Member of the Florida House of Representatives from the 115th district
- In office March 1967 – 1970
- Preceded by: District established
- Succeeded by: John P. Harllee

Personal details
- Born: Charles Jerome Pratt March 3, 1926 Orlando, Florida, U.S.
- Died: August 28, 1984 (aged 58) Bradenton, Florida, U.S.
- Party: Democratic
- Spouse: Virginia Pratt
- Children: 4
- Alma mater: Stetson University College of Law

= Jerome Pratt =

American politician (1926–1984)

Charles Jerome Pratt (March 3, 1926 – August 28, 1984) was an American politician. He served as a Democratic member for the 115th district of the Florida House of Representatives from 1967 to 1970.

Pratt was born in Orlando, Florida.
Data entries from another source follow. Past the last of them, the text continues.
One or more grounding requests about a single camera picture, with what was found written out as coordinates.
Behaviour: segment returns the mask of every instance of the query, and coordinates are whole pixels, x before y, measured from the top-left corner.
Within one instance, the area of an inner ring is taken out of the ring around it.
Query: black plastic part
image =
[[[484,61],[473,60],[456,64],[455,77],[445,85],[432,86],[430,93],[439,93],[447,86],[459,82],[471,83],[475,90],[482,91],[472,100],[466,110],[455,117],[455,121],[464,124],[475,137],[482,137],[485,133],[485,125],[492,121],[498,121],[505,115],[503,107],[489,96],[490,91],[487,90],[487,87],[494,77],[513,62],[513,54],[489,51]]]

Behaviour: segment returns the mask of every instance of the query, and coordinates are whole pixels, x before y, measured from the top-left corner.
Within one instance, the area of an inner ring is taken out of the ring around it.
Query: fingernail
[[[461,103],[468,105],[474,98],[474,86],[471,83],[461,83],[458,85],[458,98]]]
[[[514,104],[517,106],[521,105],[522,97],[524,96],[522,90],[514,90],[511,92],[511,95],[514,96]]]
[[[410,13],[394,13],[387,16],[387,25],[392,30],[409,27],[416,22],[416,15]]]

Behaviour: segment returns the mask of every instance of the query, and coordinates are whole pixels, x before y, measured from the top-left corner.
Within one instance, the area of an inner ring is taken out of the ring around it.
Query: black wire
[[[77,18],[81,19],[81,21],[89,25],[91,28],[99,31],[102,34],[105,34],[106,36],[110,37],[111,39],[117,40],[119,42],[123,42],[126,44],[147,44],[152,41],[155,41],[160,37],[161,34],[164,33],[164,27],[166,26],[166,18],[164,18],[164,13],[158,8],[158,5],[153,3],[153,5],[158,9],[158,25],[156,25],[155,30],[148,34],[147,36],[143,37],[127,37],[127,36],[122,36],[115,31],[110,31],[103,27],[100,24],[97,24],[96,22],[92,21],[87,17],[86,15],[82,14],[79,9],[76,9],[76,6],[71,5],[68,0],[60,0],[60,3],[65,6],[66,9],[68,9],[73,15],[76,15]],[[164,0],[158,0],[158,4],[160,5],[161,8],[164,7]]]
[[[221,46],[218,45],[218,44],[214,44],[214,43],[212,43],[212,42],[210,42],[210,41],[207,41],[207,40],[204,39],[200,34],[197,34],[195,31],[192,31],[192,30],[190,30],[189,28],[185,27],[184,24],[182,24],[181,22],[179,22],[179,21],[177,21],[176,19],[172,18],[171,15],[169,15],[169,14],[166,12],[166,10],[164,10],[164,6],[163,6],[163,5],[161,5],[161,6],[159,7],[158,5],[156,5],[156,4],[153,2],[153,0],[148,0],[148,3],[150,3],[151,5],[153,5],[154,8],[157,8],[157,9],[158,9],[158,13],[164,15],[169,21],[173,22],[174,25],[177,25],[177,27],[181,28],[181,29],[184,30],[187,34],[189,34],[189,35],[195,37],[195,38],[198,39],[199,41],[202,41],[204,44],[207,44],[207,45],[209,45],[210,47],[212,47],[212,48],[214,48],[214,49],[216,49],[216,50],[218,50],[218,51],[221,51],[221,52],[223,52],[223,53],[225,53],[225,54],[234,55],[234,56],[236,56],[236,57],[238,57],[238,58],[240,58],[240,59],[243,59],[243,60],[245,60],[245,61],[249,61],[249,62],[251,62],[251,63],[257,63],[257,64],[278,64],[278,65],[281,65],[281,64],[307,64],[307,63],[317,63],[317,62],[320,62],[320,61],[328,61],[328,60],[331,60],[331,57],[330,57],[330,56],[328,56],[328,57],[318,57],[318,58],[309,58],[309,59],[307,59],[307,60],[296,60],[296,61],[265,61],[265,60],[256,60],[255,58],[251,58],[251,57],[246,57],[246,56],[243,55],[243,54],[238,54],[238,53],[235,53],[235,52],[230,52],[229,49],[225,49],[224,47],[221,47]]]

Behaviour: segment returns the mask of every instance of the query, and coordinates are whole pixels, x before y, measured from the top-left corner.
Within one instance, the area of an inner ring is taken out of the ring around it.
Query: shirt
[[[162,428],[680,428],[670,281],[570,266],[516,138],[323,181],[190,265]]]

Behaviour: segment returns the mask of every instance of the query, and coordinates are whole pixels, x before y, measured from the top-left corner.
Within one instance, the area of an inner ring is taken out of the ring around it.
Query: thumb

He attended Stetson University College of Law, where he earned a Bachelor of Laws degree in 1954. In 1967 he became the first member for the newly established 115th district of the Florida House of Representatives, serving until 1970.

Pratt was also a prosecutor and judge in Palmetto, Florida.

Pratt died in August 1984 at the L.W. Blake Memorial Hospital in Bradenton, Florida, at the age of 58. He was buried in Manasota Memorial Park.